Sería exagerado decir que fui su amigo, pero nos teníamos mucho afecto, un afecto sostenido a lo largo de los años, de las vicisitudes de la política y de la historia. No sé si practicó la transversalidad política o si creía en ella, pero me consta que durante toda su vida ejerció la transversalidad de los afectos. Obeid siempre fue un político y es inútil entenderlo desde otro lugar, pero siempre supo estar más acá y más allá de la política, siempre creyó que la política era importante, decisiva en algunos casos, pero siempre presintió que había algo que iba más allá de la política, y ese “algo” que él percibía como una intuición, lo supo elaborar con los valores del humanismo y la pasión del asombro.

Su curiosidad era inagotable, sus ganas de vivir, desbordantes. También su sentido del humor. Gustaba de las paradojas y las pequeñas transgresiones. El peronista de toda la vida decía que el personaje que más admiraba de la historia se llamaba Juan Lavalle. Creía en esas respuestas, pero además se divertía. También se divertía hablando de Borges o recitando los poemas de Pessoa. Los libros ocupaban un lugar importante en su vida y su biblioteca era amplia, con textos ajados, con anotaciones al margen, como corresponde a un hombre culto que recurre a los libros para indagar en los secretos de su tiempo.

Sabía lo que yo pensaba del peronismo y más de una vez hemos discutido sobre esas diferencias insalvables. Nunca me dijo “gorila”, porque era respetuoso, pero seguramente lo pensaba o lo comentaba con sus compañeros. Yo nunca le dije “facho”, porque no lo era, pero jamás disimulé las diferencias que teníamos. Nunca desconocimos las exigencias de la política, pero los dos sabíamos que lo más importante que teníamos para decirnos no era político. Creía en los linajes políticos. Él era peronista y yo no lo era, y así debía ser. Una vez me dijo: “Mi hija, Alejandra, es amiga de tu hijo Ignacio; ella está en la Juventud Peronista y el tuyo en Franja Morada. Así debe ser”.
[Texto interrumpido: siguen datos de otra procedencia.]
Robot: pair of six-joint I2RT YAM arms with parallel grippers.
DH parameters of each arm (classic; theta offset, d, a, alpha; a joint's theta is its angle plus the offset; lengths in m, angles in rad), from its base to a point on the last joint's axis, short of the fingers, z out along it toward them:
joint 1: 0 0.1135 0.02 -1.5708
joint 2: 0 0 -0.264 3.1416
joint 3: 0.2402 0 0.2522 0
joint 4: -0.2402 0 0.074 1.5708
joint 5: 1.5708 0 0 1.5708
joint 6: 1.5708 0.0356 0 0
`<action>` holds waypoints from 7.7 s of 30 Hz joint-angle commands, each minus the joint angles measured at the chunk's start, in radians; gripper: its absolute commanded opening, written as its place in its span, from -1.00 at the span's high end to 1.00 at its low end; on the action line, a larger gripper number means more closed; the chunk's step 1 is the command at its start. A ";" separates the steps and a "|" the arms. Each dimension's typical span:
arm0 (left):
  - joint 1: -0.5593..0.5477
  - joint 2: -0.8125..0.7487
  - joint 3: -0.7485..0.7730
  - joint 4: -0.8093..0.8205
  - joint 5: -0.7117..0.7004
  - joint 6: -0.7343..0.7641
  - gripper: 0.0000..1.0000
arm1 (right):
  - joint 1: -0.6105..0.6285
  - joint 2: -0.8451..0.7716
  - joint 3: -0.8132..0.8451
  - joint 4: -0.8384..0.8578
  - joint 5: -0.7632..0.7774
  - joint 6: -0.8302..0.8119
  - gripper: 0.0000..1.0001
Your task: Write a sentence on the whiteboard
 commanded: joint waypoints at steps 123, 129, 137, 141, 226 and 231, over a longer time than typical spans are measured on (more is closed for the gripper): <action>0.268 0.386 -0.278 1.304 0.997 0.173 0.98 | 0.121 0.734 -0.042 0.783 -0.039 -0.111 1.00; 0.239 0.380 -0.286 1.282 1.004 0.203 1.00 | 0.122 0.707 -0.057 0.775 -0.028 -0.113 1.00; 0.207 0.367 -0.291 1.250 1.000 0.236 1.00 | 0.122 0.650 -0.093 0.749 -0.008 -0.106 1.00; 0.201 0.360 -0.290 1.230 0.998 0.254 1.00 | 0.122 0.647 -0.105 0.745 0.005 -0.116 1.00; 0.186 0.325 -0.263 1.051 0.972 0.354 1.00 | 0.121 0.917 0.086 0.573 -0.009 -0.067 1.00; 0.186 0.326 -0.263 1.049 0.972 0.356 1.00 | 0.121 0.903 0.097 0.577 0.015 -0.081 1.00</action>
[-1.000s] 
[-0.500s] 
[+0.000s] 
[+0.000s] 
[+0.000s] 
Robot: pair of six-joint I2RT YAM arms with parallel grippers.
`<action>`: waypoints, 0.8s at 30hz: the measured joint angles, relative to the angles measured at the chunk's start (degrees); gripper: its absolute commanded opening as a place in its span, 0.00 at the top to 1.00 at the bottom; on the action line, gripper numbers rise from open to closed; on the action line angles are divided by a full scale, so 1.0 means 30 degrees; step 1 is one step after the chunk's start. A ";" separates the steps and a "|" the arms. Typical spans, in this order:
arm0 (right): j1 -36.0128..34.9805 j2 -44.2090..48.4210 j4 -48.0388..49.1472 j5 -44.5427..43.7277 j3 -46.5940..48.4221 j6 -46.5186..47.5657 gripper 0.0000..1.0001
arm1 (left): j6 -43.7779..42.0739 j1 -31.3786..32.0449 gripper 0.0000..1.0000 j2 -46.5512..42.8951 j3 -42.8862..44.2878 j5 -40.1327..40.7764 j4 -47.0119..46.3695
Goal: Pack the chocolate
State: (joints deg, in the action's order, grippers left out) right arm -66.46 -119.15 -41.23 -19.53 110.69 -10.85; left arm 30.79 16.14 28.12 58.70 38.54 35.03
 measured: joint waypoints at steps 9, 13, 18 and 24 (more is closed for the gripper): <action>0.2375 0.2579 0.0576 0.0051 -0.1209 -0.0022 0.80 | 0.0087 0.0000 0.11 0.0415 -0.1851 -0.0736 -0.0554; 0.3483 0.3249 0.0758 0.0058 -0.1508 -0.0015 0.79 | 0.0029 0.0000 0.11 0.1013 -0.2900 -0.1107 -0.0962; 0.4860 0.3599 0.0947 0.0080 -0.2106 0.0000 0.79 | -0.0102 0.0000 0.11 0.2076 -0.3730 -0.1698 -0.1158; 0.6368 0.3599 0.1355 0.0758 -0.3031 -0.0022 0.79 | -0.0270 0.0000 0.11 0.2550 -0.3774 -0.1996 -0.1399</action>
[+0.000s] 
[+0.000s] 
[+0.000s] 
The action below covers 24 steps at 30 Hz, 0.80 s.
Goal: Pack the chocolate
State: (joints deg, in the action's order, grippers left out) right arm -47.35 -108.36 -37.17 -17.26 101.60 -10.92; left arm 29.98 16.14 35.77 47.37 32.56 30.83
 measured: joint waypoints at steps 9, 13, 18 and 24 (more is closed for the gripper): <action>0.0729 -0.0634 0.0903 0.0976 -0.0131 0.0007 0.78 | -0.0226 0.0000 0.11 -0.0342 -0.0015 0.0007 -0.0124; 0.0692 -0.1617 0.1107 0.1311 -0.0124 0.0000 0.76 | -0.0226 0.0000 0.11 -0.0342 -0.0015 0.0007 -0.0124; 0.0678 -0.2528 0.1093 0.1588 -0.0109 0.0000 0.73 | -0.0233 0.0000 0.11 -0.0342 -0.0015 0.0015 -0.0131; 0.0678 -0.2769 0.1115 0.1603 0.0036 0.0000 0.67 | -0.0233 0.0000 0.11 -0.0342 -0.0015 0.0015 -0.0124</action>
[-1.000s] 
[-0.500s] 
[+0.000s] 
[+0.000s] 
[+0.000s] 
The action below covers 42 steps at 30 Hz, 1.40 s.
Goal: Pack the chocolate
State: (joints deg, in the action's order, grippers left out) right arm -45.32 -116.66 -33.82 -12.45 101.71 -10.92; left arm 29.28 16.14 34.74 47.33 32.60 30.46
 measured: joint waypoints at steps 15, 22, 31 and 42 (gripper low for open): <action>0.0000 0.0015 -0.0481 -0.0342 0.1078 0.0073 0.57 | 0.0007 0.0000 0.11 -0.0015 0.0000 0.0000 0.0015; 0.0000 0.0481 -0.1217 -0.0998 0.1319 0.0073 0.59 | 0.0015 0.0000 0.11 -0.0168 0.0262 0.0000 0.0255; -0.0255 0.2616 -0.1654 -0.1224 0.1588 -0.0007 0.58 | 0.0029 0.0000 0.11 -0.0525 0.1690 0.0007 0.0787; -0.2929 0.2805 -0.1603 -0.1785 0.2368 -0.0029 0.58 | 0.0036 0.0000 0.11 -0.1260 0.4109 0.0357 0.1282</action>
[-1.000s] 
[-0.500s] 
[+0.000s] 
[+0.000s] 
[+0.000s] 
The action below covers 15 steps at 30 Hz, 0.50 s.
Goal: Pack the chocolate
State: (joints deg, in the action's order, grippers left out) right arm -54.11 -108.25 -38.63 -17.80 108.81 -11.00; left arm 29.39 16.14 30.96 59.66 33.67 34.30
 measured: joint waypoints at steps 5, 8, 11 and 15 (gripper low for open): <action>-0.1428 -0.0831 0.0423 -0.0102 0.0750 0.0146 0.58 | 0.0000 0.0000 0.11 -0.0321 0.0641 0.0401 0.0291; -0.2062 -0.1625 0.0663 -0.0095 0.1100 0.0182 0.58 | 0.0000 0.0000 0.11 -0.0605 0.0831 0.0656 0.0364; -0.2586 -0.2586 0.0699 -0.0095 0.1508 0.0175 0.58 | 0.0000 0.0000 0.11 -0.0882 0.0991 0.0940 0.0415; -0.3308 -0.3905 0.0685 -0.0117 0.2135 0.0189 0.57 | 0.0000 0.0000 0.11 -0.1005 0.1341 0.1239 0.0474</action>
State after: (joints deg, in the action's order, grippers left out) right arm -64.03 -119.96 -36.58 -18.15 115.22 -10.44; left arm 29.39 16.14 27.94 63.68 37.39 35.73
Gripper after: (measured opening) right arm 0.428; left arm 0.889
Una de las últimas veces que conversamos fue en el velorio del cura Rosso con el que mantenía una intensa relación de amor-odio. En cierto momento me dijo: “Me gustó lo que escribiste de Atilio y yo sé que cuando me muera vas a escribir de mí, porque me querés y vas a tratar de ser justo conmigo”. Esto ocurrió hace más de dos años. Él estaba sano y, si no me equivoco, el que tenía que ir al médico para iniciar un tratamiento era yo. Sin embargo, el que se murió fue él y el que ahora escribe soy yo.

Esa noche, antes de separarnos me regaló su libro sobre Fidel Castro. La dedicatoria era sugestiva y aún la guardo: “Al amigo con el que compartimos la debilidad por las buenas novelas, los buenos vinos y las malas mujeres”. Sabía de lo que estaba hablando. Yo también.

Fue un peronista irreductible y apasionado, pero se las ingenió para ser el gobernador de todos los santafesinos.